TASK DESCRIPTION: Transcribe the listing exactly; drop the images.

INFORMATION SHOWN:
━━━━

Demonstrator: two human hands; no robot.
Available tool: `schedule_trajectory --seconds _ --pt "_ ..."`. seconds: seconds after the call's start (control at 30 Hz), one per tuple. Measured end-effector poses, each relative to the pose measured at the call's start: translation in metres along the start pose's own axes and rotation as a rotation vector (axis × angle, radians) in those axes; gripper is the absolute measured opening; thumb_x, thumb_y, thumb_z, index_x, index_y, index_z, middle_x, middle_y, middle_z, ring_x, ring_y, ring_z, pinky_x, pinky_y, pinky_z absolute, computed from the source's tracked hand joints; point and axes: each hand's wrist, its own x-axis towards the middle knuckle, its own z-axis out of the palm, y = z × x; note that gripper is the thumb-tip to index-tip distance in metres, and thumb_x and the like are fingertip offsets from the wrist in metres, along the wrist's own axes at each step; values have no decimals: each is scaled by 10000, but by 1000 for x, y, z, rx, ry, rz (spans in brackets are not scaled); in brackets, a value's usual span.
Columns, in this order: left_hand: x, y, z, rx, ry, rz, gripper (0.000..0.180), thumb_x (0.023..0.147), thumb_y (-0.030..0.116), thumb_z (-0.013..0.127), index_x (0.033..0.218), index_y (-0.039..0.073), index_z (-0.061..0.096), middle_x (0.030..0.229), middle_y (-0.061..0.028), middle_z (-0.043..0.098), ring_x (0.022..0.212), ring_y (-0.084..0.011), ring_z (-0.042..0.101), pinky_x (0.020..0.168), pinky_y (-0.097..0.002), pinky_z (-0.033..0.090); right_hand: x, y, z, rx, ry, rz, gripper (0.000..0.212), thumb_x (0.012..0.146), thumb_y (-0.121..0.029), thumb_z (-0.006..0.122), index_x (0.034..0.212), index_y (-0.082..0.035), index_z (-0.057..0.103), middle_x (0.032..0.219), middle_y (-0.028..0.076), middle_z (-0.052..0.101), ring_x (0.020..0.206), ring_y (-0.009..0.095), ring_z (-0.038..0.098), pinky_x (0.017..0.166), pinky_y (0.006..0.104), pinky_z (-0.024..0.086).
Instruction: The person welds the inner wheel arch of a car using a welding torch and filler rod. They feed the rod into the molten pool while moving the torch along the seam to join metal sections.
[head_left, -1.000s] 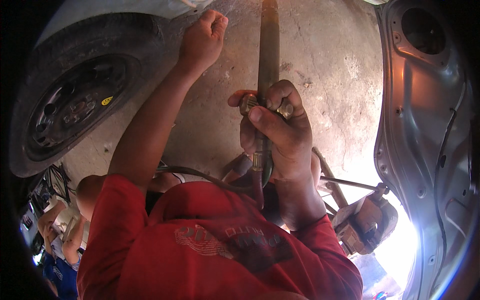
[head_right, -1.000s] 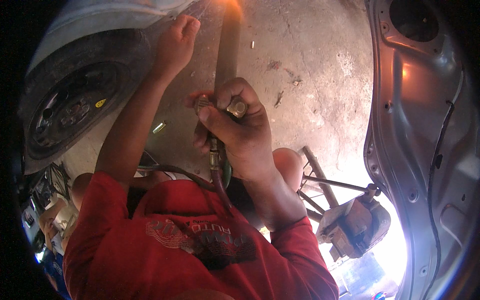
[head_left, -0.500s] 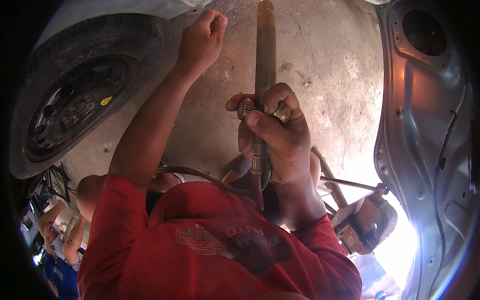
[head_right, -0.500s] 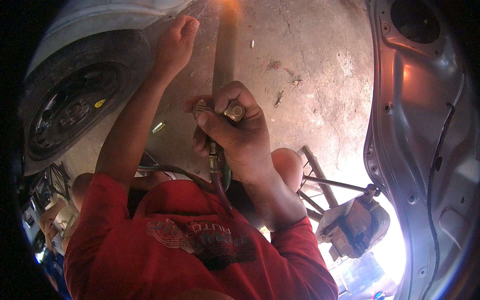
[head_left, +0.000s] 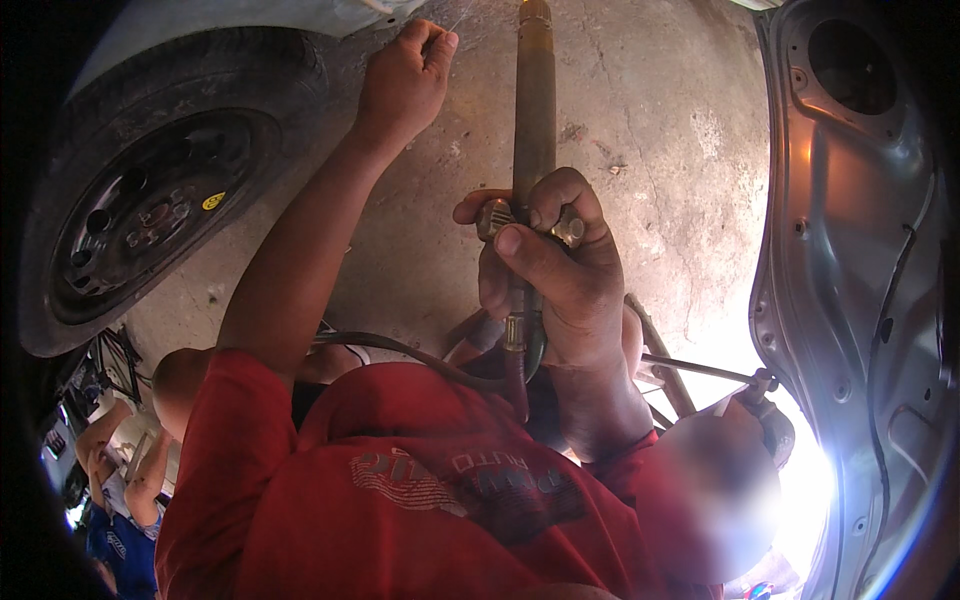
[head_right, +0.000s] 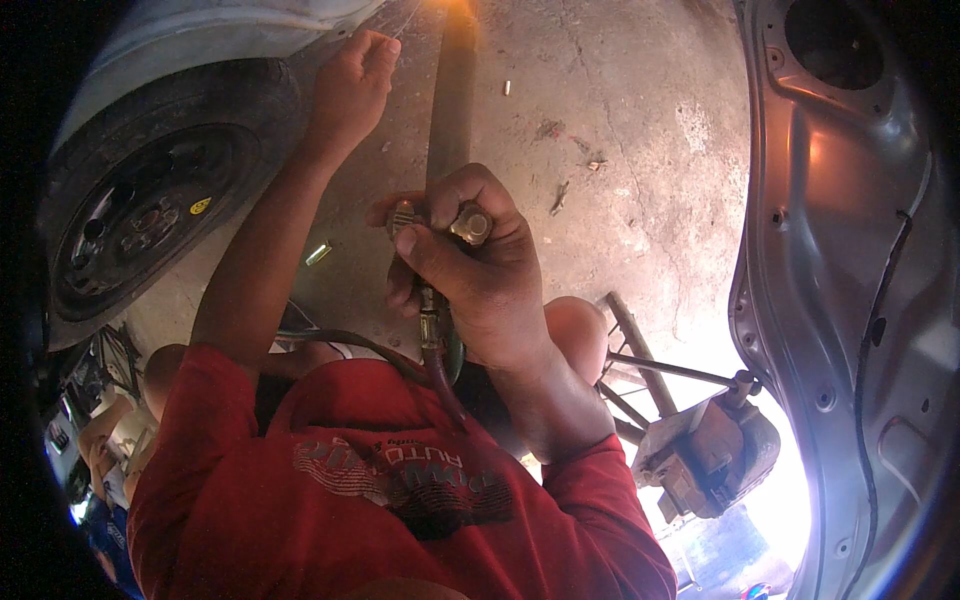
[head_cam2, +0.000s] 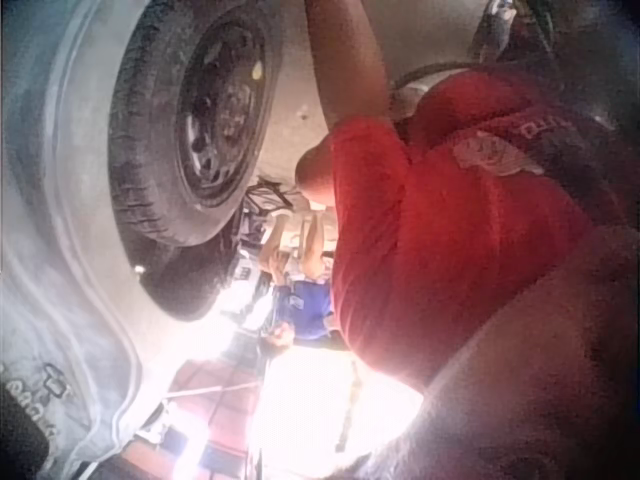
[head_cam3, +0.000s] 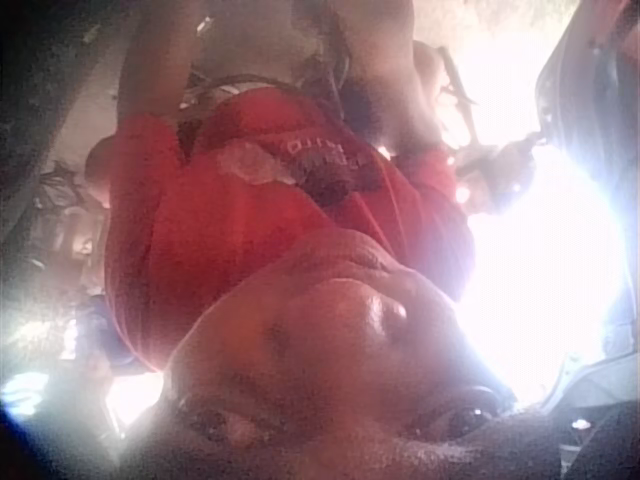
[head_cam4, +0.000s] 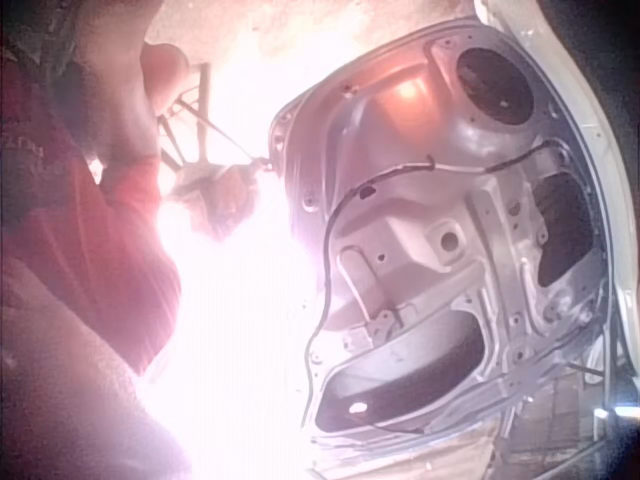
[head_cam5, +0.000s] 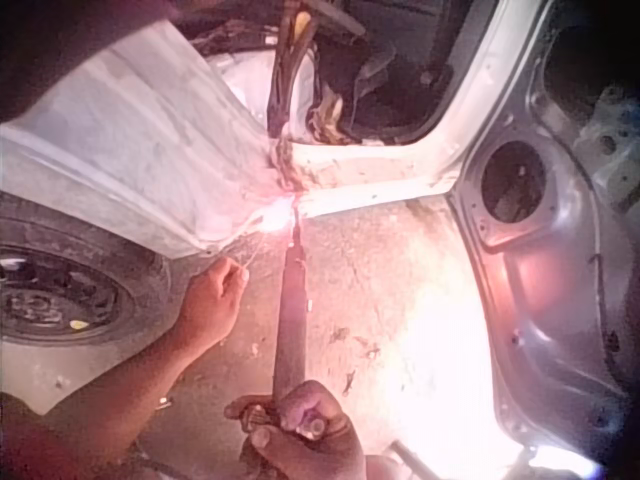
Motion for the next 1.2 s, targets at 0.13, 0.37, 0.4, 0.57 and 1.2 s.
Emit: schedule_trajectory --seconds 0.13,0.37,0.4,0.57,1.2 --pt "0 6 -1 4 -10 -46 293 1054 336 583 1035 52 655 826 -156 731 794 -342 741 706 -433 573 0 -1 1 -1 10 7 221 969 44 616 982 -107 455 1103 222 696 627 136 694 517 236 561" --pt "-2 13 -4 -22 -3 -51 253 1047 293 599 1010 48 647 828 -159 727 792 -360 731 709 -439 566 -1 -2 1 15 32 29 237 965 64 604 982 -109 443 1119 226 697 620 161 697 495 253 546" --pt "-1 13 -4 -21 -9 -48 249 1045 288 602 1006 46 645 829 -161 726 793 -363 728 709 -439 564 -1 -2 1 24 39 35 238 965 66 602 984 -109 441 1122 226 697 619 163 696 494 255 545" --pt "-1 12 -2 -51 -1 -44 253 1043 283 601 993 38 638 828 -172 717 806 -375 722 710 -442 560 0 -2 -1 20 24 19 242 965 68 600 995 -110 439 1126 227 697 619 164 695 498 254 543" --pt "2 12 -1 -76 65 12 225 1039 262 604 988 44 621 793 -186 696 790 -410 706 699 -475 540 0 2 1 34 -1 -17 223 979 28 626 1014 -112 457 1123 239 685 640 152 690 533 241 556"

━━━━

EXERCISE ANSWER:
Demonstrator: two human hands; no robot.
Available tool: `schedule_trajectory --seconds _ --pt "_ ..."`. seconds: seconds after the call's start (control at 30 Hz), one per tuple. Measured end-effector poses, each relative to the pose measured at the call's start: translation in metres along the start pose's own axes and rotation as a rotation vector (axis × angle, radians) in those axes; gripper is the absolute measured opening; thumb_x, thumb_y, thumb_z, index_x, index_y, index_z, middle_x, middle_y, middle_z, ring_x, ring_y, ring_z, pinky_x, pinky_y, pinky_z absolute, computed from the source's tracked hand joints; point and axes: each hand's wrist, its own x-axis towards the middle knuckle, its own z-axis out of the palm, y = z × x; note that gripper is the thumb-tip to index-tip distance in metres, and thumb_x and the like are fingertip offsets from the wrist in metres, along the wrist's own axes at each step; values have no decimals: each is scaled by 10000, but by 1000 for x, y, z, rx, ry, rz (spans in brackets are not scaled); in brackets, a value's usual span.
Columns, in this order: left_hand: x, y, z, rx, ry, rz, gripper (0.000..0.180), thumb_x (0.023..0.147), thumb_y (-0.030..0.116), thumb_z (-0.013..0.127), index_x (0.033..0.218), index_y (-0.039..0.073), index_z (-0.061..0.096), middle_x (0.030..0.229), middle_y (-0.061..0.028), middle_z (-0.043..0.098), ring_x (0.022..0.212), ring_y (-0.084..0.011), ring_z (-0.042..0.101), pinky_x (0.020..0.168), pinky_y (-0.097..0.002), pinky_z (-0.033..0.090); right_hand: x, y, z, rx, ry, rz, gripper (0.000..0.212), thumb_x (0.012..0.146), thumb_y (-0.121..0.029), thumb_z (-0.006..0.122), index_x (0.034..0.212), index_y (-0.082..0.035), index_z (-0.057..0.103), middle_x (0.032..0.219), middle_y (-0.028..0.076), middle_z (-0.052..0.101), ring_x (0.020..0.206), ring_y (-0.009..0.095), ring_z (-0.038..0.098), pinky_x (0.017..0.166), pinky_y (0.006..0.104), pinky_z (-0.024..0.086).
Instruction: The person welds the inner wheel arch of a car using a welding torch and filler rod. They feed the rod into the molten pool while moving the torch along the seam to join metal sections.
[head_left, -1.000s] 
[head_right, -1.000s] 
[head_left, -0.500s] 
[head_right, -0.500s] 
[head_left, +0.000s] 
[head_right, +0.000s] 
[head_cam2, +0.000s] 
[head_cam3, +0.000s] 
[head_cam4, +0.000s] 
[head_cam5, +0.000s] 
Motion for the next 1.2 s, targets at 0.13, 0.37, 0.4, 0.57 and 1.2 s.
Emit: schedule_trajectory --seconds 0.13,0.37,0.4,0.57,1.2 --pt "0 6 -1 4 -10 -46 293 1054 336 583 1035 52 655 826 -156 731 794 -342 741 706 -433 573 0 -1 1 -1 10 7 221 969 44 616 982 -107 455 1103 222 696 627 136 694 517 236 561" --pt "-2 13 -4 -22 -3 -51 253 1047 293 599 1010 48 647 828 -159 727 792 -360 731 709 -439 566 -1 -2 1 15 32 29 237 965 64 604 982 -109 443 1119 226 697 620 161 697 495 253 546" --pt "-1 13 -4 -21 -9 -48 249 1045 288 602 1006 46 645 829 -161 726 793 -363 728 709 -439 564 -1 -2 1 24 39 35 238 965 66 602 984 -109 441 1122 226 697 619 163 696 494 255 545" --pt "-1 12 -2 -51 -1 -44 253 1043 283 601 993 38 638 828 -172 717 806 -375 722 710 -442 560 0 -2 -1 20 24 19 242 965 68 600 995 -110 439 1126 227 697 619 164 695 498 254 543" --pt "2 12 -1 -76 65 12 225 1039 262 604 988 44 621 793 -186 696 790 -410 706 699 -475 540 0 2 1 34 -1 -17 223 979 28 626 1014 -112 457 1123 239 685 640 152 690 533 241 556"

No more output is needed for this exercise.